Ms. Burley's daughter, Dana, recalled a young student who was transferred into a special-education class. Ms. Burley believed the student could achieve in a traditional classroom and advocated for him. Years later, her daughter said, the student told her: "You were my best inspiration. You guided me. You gave me hope."
Ms. Burley was a lifelong resident of Camden, graduating from Woodrow Wilson High School in 1960.
She married her high school sweetheart, Wilbert Burley, who was a standout athlete. The couple had two children, Anthony and Dana, and later divorced. While caring for the children, Ms. Burley earned an associate's degree in human services from Camden County College, and later, a bachelor's in elementary education from Glassboro State College (now Rowan University). She enrolled in additional education classes at Rutgers University, her family said.
"Our childhood was filled with everything, including trips to the Shore," said Dana Burley, a Camden councilwoman who added she was taught the importance of staying involved with the community.
"We wanted for nothing," said Ms. Burley's son. The siblings were taught good manners and good penmanship, he said, adding that both parents were "very supportive of everything we did."
In Camden, Ms. Burley's first job was teaching second and third graders at Yorkship School. She later worked at McGraw School as a head teacher, at East Camden Middle School as a computer center teacher, at Cramer School teaching basic skills, and later taught a GED math class at night at Woodrow Wilson High School.

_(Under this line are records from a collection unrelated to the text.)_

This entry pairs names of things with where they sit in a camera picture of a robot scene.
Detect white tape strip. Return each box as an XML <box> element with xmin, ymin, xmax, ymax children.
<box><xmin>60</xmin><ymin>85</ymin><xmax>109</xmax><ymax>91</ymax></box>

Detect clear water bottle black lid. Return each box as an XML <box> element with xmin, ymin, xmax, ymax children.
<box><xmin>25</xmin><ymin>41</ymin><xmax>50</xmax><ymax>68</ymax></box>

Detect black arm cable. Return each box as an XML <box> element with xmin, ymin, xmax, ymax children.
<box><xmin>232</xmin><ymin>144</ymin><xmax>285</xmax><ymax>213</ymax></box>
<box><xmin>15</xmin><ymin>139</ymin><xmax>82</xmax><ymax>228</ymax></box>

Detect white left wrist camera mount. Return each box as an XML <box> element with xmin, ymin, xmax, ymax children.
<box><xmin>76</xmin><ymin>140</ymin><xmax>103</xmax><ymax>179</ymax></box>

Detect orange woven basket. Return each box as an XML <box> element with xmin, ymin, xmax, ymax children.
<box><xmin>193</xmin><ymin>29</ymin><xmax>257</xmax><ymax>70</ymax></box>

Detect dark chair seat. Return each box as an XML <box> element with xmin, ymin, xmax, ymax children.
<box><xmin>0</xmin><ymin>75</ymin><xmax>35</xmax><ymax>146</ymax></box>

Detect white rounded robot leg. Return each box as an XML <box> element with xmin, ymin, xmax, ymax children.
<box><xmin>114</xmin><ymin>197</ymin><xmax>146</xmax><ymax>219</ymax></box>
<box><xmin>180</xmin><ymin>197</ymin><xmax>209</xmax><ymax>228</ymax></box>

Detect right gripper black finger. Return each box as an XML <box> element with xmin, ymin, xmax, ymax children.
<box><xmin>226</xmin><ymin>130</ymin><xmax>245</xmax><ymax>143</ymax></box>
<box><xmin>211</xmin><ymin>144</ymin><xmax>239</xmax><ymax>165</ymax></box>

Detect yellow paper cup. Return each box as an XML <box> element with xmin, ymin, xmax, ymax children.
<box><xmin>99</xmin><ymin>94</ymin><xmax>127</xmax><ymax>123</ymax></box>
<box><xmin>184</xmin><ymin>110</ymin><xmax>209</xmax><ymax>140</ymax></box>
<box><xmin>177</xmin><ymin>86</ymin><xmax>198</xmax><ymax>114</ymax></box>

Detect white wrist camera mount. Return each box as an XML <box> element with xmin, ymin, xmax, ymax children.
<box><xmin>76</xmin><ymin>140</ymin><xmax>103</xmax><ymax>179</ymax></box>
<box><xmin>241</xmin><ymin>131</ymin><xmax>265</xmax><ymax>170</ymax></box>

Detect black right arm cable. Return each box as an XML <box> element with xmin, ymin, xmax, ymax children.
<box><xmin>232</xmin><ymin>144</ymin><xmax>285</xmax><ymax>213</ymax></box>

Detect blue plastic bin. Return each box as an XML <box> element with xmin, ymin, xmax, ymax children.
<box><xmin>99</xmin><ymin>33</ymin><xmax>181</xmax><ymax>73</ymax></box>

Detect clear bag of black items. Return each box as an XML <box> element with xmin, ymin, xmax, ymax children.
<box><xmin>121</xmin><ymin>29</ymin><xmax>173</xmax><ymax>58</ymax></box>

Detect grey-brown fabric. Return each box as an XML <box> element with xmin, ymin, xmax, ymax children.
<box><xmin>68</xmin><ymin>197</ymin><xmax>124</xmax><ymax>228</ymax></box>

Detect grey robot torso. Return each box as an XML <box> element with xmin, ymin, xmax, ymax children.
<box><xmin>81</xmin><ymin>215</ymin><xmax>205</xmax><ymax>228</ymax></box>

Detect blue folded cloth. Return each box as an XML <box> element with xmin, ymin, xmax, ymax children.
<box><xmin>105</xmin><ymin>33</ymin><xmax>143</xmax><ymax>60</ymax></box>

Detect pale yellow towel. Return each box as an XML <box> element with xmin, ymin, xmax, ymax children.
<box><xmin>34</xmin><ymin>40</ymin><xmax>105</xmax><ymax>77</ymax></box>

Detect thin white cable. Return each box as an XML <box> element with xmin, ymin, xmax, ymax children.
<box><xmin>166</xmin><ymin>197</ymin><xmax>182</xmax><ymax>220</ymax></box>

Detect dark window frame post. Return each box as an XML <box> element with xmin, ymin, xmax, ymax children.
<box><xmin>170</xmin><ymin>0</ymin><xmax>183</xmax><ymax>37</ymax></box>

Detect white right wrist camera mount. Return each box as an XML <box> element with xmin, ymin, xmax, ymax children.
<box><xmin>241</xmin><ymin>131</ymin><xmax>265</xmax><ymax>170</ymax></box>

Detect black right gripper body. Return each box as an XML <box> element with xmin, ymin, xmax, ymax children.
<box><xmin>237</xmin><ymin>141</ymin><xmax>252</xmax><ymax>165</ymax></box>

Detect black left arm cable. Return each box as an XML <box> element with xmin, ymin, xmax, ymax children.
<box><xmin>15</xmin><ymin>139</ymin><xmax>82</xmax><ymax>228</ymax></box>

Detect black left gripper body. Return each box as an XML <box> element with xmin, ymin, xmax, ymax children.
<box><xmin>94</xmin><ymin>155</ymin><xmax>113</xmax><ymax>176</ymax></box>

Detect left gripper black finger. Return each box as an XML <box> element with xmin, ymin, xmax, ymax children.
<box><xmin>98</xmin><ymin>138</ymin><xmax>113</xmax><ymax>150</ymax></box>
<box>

In 1993, Ms. Burley was sworn into office as Camden's first African American female municipal clerk. She later worked at and retired from CAMcare Health Corp. as the director of human resources. After retiring, she continued to volunteer and assist in community-service projects, her family said.
In addition to serving on the school board since 2013, Ms. Burley served as a commissioner for the Camden County Board of Elections, chair of Camden's Housing Authority, chair of the city's Alcohol Beverage Control Board, commissioner for the Camden County Municipal Utilities Authority, a member of Camden Education Association, and president of a local foundation for girls.
She was also a member of the Advisory Board to Camden's Board of Education, and the Camden County and city Democratic committees. Her honors included a Certificate of Achievement
s for Outstanding Accomplishments and Contributions to the City of Camden, Camden City Appreciation for Devoted and Invaluable Service, the Black Image Award, Calvary Baptist Church Service Award, and Camden Teacher of the Year.